To test whether the chronic relapsing arthritis induced by immunizing DBA/1 mice with homologous type II collagen is a valuable model for testing disease‐modifying antiarthritic drugs.

Six‐week‐old male DBA/1 mice were immunized with murine type II collagen in Freund's complete adjuvant, resulting in a chronic relapsing polyarthritis in >80% of the mice 4 weeks after immunization. At the onset of clinical arthritis, mice were treated for 4 weeks with different treatments, including anti–tumor necrosis factor (anti‐TNF) and anti–interleukin‐12 (anti–IL‐12) antibodies, salbutamol, or indomethacin. Alternatively, treatment was administered as a pulse at the beginning of clinical arthritis. Pulse treatments tested included anti‐CD3 in combination with anti‐TNF, anti‐TNF alone, and anti‐CD4, either alone or in combination with anti‐TNF. After 4 weeks of arthritis, mice were killed and hind paws were assessed histologically for joint damage.
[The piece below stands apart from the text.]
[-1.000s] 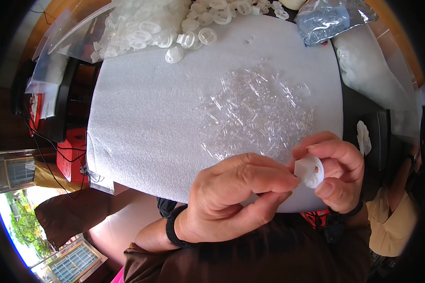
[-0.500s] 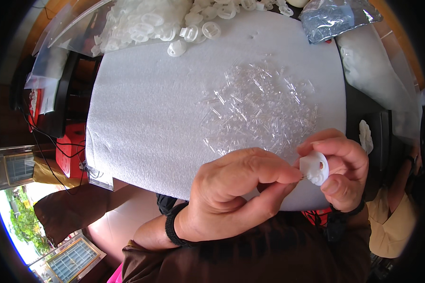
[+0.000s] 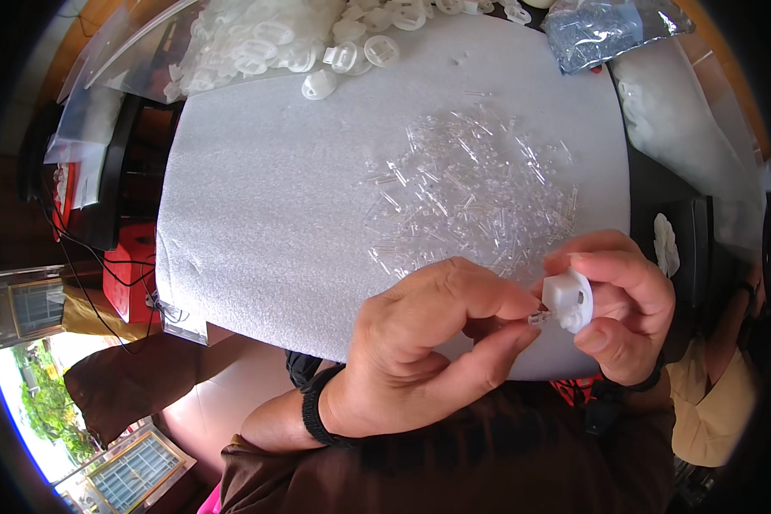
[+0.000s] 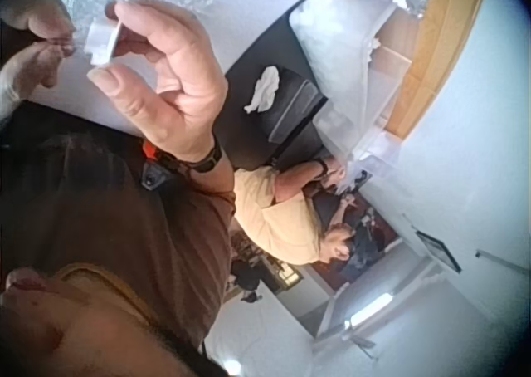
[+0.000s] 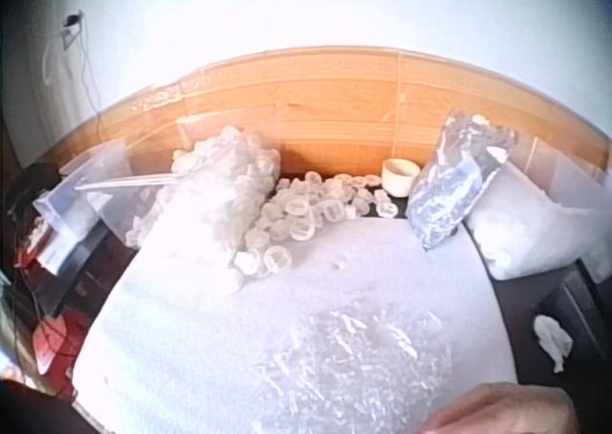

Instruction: Assembling small plastic components by manually inserting transparent pins into white plastic caps.

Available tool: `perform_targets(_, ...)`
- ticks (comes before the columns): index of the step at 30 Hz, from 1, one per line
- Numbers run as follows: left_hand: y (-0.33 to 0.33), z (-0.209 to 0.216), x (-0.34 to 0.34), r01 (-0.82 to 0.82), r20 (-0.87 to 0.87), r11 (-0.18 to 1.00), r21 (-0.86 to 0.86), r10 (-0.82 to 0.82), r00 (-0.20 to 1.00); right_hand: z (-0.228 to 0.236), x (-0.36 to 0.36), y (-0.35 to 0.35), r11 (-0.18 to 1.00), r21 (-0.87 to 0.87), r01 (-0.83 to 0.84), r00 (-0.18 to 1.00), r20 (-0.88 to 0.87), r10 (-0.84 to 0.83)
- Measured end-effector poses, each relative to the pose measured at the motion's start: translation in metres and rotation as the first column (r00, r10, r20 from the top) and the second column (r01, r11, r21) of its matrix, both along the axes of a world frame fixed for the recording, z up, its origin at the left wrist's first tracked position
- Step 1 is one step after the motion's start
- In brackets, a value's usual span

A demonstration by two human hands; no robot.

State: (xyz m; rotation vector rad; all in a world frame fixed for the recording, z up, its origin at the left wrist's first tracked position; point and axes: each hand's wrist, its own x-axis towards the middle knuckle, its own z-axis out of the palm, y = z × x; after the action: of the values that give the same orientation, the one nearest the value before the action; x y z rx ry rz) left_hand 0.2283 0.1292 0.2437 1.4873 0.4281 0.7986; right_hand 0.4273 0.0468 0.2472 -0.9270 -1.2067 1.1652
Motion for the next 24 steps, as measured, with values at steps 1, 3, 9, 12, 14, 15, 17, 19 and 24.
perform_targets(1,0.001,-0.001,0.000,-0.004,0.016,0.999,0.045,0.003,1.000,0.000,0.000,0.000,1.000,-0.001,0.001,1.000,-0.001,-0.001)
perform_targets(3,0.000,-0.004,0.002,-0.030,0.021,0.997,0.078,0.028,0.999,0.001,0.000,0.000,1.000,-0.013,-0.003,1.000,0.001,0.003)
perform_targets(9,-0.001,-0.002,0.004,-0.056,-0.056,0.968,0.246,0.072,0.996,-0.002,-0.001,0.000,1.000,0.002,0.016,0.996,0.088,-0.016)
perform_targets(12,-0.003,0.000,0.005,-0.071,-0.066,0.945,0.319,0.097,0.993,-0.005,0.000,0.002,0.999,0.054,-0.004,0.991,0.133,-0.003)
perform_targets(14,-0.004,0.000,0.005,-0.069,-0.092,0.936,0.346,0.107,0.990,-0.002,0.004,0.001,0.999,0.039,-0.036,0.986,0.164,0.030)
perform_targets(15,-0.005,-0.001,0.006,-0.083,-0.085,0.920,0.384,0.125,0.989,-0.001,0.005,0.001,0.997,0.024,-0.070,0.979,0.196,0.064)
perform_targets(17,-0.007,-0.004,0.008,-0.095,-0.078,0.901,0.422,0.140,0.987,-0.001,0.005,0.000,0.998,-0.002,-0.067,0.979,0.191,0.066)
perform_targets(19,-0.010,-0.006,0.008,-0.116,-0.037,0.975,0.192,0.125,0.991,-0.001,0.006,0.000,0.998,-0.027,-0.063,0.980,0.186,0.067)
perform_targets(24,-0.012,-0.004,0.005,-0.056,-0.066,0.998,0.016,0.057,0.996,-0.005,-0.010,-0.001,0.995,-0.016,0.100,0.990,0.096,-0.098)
Anti‐TNF and salbutamol both suppressed clinical arthritis more effectively than indomethacin and, moreover, protected the joints from damage, whereas indomethacin did not. Anti–IL‐12 treatment initiated after the onset of clinical symptoms accelerated disease. Pulse therapy with anti‐CD3 plus anti‐TNF was found to induce remission, clinically as well as histologically, whereas a pulse with either anti‐CD4, anti‐TNF, or the combination of anti‐CD4 plus anti‐TNF was less effective.

Chronic relapsing homologous collagen‐induced arthritis is a valuable model for identifying remission‐inducing antiarthritic drugs and has predictive value with respect to their joint‐protective potency.